▸ **Directions**:
In the copy, every line of the material that follows must appear exactly, and no pictures should.
"""
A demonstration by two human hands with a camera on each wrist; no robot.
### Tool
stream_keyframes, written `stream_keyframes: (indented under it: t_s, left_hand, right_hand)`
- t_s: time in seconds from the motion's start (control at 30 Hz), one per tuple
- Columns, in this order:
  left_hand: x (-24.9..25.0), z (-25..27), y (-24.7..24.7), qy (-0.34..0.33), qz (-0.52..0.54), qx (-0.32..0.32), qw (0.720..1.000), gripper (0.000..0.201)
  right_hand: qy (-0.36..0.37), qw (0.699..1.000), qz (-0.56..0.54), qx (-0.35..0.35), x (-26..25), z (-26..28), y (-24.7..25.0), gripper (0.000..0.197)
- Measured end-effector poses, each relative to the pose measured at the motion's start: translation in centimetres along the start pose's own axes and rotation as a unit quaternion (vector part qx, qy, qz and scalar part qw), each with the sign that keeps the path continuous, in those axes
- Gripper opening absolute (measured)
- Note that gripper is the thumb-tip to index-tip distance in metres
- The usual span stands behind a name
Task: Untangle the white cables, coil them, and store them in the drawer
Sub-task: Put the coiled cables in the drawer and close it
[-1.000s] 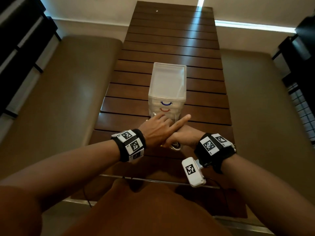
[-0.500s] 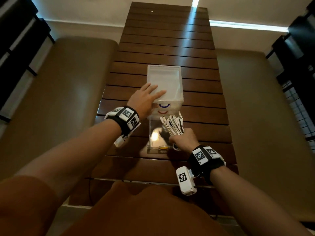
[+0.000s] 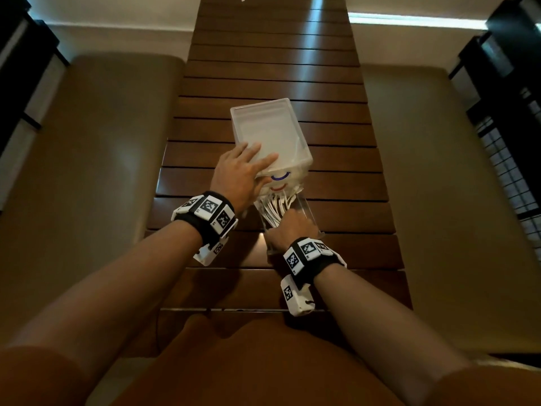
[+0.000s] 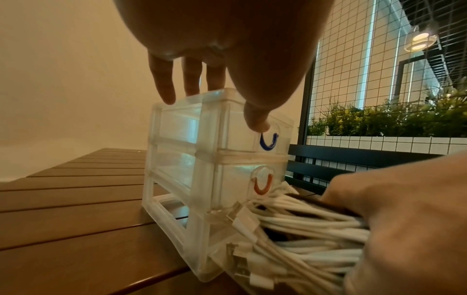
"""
▸ **Task result**:
A demonstration by two human hands with a camera on each wrist; no robot.
### Tool
stream_keyframes, written `stream_keyframes: (indented under it: t_s, left_hand, right_hand)`
- t_s: time in seconds from the motion's start (control at 30 Hz), one per tuple
- Columns, in this order:
  left_hand: x (-24.9..25.0), z (-25..27), y (-24.7..24.7), qy (-0.34..0.33), qz (-0.52..0.54), qx (-0.32..0.32), qw (0.720..1.000), gripper (0.000..0.201)
  right_hand: qy (-0.36..0.37), qw (0.699..1.000), qz (-0.56..0.54), qx (-0.35..0.35), x (-26..25), z (-26..28), y (-24.7..25.0), gripper (0.000..0.197)
- Measured end-effector poses, each relative to the pose measured at the motion's start: translation in centimetres along the start pose's own axes and rotation as a unit quaternion (vector part qx, qy, qz and scalar part qw), each with the sign that keeps the path continuous, in those axes
- Gripper opening absolute (measured)
- Note that gripper is the thumb-tip to index-tip distance in metres
- The usual span stands behind a name
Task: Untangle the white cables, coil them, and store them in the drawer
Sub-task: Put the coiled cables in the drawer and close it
[-1.000s] 
[-0.500s] 
[+0.000s] 
[+0.000s] 

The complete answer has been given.